Städte als größere zentralisierte und abgegrenzte Siedlungen entstanden mit der Sesshaftwerdung des Menschen im Neolithikum (Jungsteinzeit) seit ca. 10.000 v. Chr. Als älteste archäologisch belegte Städte der Welt gelten Jericho (ca. 8.000 v. Chr.) in Palästina und in Çatalhöyük (ca. 7.500 v.
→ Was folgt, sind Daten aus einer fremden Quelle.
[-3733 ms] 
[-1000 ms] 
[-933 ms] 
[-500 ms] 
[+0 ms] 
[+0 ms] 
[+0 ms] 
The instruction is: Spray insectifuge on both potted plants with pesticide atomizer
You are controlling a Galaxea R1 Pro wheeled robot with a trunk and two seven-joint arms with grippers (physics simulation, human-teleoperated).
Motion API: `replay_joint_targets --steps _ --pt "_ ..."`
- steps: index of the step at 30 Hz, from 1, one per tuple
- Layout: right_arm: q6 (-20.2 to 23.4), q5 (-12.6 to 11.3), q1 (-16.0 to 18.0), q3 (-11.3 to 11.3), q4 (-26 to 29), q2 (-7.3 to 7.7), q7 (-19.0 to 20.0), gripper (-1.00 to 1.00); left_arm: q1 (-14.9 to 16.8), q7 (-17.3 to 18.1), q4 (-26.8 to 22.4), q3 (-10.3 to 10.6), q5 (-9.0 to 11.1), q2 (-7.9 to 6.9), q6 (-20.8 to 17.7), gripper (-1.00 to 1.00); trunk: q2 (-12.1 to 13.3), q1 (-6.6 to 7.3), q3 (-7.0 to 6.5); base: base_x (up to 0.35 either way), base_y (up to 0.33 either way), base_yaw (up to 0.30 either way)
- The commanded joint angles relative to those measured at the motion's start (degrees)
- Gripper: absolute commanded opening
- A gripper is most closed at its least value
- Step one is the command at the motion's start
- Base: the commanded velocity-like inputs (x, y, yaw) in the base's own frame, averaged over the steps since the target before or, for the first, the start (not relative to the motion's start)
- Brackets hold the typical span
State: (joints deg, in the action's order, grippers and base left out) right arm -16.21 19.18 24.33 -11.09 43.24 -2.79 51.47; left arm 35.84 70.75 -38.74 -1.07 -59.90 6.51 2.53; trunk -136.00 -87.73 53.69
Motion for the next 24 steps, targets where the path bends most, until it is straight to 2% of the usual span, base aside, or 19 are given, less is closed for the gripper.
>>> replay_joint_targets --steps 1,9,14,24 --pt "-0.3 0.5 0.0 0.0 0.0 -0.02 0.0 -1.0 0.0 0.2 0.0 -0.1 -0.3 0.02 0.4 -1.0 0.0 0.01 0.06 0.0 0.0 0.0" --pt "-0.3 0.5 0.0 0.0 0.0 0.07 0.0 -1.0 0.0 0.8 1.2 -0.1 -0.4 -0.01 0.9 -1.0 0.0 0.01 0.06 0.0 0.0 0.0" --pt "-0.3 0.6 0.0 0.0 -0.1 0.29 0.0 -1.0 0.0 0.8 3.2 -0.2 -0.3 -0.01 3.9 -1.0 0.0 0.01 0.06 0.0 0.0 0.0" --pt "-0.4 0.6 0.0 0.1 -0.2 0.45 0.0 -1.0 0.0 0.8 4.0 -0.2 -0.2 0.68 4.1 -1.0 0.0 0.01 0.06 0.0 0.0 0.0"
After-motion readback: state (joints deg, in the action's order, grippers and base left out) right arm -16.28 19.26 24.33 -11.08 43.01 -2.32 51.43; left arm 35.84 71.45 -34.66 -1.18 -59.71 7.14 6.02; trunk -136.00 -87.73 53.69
Chr.) in Anatolien.
Waren es zunächst Ansiedlungen von einzelnen Familienverbänden, weiteten sich ihre Funktionen schnell aus und es begann ein Prozess der Ausdifferenzierung in allen Lebensbereichen: Wirtschaft, Politik, Religion und Gesellschaft. Dieser schlug sich in der Anlage und dem Ausbau von Städten nieder. Zentrale Bauten und Plätze, Straßennetze und Wohnbebauung zunächst innerhalb von Stadtmauern, dann zunehmend auf immer größer werdenden Flächen kennzeichnen das europäische Städtesystem der letzten beiden Jahrtausende. Einige Merkmale kehren immer wieder, andere sind zeitspezifisch und an bestimmte, sich wandelnde Voraussetzungen gebunden.
Die Texte zur „Geschichte der europäischen Stadt“ geben einen Überblick über die Entwicklung des europäischen Städtewesens von der Antike (zunächst) bis in die Zeit des Nationalsozialismus. Ansichten und Pläne veranschaulichen diese beispielhaft.